Chinyery, vedova di Emmanuel: "Voglio guardare l'assassino negli occhi"

Chinyery, la compagna di Emmanuel Chidi Nnamdi, ha parlato con i giornalisti raccontando il dramma dell'uccisione di suo marito. La ragazza, 26 anni, vuole incontrare l'uomo che ha assassinato Emmanuel: "Voglio andare in carcere. Fatemi andare in carcere. Voglio guardare quell'uomo in faccia, negli occhi e chiedergli perché? Perché mi hai fatto questo?".

La donna racconta cosa è successo quella sera:

"Eravamo usciti per comprare una crema per il corpo. Passeggiavamo, quando all'improvviso quei signori hanno cominciato a insultarmi. 'Africans scimmia', 'africans scimmia'. Mi ha preso, mi ha spinto, mi ha dato un calcio. Emmanuel mi ha difeso. Quel segnale stradale l'ha preso l'uomo italiano, però, poi lo ha colpito. Ed Emmanuel è caduto per terra".

Si parla molto della storia di Chinyery e Emmanuel, con le tante difficoltà e gli ostacoli nel corso della loro vita. Così racconta lei:

Vivevamo in Nigeria. Ero studentessa al secondo anno di medicina, Emmanuel lavorava. Avevamo un bambino di due anni e mezzo. Avremmo dovuto sposarci, mancava meno di un mese. Poi una bomba di Boko Haram ha distrutto tutto. Volevano colpire una chiesa. Hanno distrutto anche la nostra casa: è morto il nostro bambino. Sono morti i genitori di Emmanuel. Non avevamo niente eppure avevamo tutto. In quell'istante abbiamo perso ogni cosa. Siamo scappati subito. L'Italia era un sogno, volevamo trovare tutto quello che avevamo pers. Un incubo.

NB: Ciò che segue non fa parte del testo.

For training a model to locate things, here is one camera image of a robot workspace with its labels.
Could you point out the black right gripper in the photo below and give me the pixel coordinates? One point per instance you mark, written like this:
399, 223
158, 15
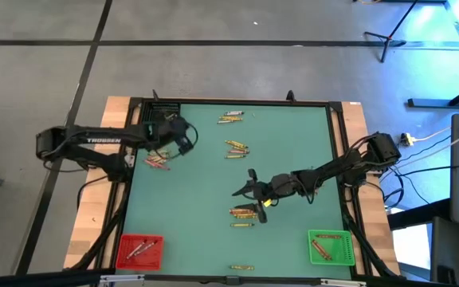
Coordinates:
263, 189

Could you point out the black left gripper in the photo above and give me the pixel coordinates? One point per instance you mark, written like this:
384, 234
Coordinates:
169, 133

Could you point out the white crayon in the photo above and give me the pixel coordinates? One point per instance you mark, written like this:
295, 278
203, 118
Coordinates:
136, 250
233, 112
146, 248

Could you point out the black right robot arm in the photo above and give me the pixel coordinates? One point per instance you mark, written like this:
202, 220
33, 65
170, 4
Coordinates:
333, 167

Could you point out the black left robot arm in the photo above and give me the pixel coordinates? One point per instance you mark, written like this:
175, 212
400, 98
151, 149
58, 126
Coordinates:
86, 139

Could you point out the red orange crayon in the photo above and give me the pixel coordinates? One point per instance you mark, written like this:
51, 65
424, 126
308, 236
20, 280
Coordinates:
241, 213

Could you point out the black plastic basket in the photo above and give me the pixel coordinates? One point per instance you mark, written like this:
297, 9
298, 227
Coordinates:
154, 108

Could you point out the pink crayon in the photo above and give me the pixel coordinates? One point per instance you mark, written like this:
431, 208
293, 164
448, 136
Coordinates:
239, 151

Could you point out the green table mat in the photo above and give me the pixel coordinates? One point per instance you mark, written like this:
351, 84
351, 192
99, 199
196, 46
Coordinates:
197, 239

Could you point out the green plastic basket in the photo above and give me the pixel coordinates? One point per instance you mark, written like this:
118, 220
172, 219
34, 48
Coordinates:
343, 255

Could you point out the red plastic basket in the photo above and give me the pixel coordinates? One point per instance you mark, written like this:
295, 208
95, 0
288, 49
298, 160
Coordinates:
122, 263

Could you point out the white yellow power plug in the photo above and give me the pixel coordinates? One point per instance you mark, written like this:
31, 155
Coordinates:
406, 139

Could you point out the black floor beam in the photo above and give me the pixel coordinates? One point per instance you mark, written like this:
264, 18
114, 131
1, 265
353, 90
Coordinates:
417, 215

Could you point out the black floor stand base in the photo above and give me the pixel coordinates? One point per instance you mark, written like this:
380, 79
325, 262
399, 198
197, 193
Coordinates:
432, 103

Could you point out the grey computer case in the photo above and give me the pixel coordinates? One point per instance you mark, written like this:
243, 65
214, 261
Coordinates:
448, 255

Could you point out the black tripod stand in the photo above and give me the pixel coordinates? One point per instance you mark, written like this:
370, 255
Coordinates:
389, 40

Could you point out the black metal rig frame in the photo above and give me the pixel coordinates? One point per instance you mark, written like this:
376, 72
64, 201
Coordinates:
229, 101

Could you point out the silver frame bracket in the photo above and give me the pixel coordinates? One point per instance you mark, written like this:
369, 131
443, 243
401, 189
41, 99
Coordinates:
343, 283
122, 278

Quattro mesi passando da Niger e arrivando in Libia. Poi è accaduta una cosa bella. Aspettavamo un bambino, il nostro bambino. Eravamo partiti da soli, senza nessun aiuto. E avevamo di nuovo trovato tutto: tutta quella fatica, tutto quell'orrore aveva una giustificazione. Lo stavamo facendo per il nostro bambino e per tutti gli altri che sarebbero arrivati. Non sapevamo che invece eravamo soltanto all'inizio".

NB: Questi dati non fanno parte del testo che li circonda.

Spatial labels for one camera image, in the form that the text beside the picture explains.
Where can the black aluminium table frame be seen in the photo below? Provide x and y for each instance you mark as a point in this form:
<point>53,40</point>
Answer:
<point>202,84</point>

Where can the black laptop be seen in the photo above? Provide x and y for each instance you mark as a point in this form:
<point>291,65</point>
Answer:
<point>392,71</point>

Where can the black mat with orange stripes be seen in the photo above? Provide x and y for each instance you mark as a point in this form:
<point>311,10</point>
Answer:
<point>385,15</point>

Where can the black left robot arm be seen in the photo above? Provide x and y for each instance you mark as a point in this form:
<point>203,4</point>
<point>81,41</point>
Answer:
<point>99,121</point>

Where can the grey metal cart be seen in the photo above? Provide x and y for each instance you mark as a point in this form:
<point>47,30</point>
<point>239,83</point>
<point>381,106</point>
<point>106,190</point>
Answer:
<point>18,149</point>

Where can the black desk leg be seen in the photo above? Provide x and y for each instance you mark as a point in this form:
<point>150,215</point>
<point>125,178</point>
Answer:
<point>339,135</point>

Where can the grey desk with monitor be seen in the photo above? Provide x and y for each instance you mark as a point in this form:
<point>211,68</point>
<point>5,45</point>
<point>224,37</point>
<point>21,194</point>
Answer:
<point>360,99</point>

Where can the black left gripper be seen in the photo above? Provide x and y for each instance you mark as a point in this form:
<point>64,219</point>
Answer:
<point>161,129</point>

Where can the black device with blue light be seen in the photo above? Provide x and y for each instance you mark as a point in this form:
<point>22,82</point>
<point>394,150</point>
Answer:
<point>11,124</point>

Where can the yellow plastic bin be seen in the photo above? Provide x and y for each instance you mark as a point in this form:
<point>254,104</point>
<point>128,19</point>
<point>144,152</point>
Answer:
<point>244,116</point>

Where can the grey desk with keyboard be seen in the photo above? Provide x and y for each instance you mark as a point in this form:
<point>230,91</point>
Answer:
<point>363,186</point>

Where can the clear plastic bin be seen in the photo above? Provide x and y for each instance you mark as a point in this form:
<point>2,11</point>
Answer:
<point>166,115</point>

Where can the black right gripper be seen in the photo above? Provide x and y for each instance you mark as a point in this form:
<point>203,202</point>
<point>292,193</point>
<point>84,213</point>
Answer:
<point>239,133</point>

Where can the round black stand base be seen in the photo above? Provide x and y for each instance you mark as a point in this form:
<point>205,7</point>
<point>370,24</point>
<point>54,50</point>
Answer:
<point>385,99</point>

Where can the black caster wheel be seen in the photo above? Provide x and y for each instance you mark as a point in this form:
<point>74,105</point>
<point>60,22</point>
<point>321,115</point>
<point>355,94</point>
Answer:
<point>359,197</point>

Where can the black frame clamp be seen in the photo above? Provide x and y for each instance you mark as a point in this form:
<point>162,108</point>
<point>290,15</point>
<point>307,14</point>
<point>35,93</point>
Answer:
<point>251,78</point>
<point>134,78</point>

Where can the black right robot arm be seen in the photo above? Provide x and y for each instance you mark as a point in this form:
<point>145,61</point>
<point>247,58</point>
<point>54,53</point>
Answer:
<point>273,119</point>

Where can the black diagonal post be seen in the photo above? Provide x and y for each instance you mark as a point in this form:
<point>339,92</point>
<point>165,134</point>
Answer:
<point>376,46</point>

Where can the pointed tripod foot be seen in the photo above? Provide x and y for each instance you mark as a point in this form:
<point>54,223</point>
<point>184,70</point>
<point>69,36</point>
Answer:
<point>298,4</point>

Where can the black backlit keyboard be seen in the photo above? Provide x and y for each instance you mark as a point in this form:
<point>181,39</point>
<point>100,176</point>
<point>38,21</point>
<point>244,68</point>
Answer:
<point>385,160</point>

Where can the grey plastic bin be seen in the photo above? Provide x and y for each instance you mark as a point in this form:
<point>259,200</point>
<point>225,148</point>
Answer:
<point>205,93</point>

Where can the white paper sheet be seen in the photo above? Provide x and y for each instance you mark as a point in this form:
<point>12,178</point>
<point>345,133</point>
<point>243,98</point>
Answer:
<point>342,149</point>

Il nuovo dramma, con la perdita del figlio che aveva in grembo:

"Siamo arrivati in Libia. Una notte sono entrati in casa degli uomini e hanno messo tutto sottosopra. Hanno rubato e ci hanno picchiati selvaggiamente. Io gridavo che aspettavo un bambino ma a loro non importava. Hanno continuato a colpire".

Poi la nuova traversata con l'arrivo in Sicilia e poi il viaggio fino a Fermo, dove avevano trovato serenità e felicità, fino alla terribile sera in cui il compagno è stato ucciso dopo aver tentato di difenderla dalle offese razziste.

"Lo so che gli italiani non siete così, questa è la nostra casa, ma spero che queste persone abbiamo una sorta di punizione per quello che hanno fatto. Non può rimanere tutto impunito. Non è possibile".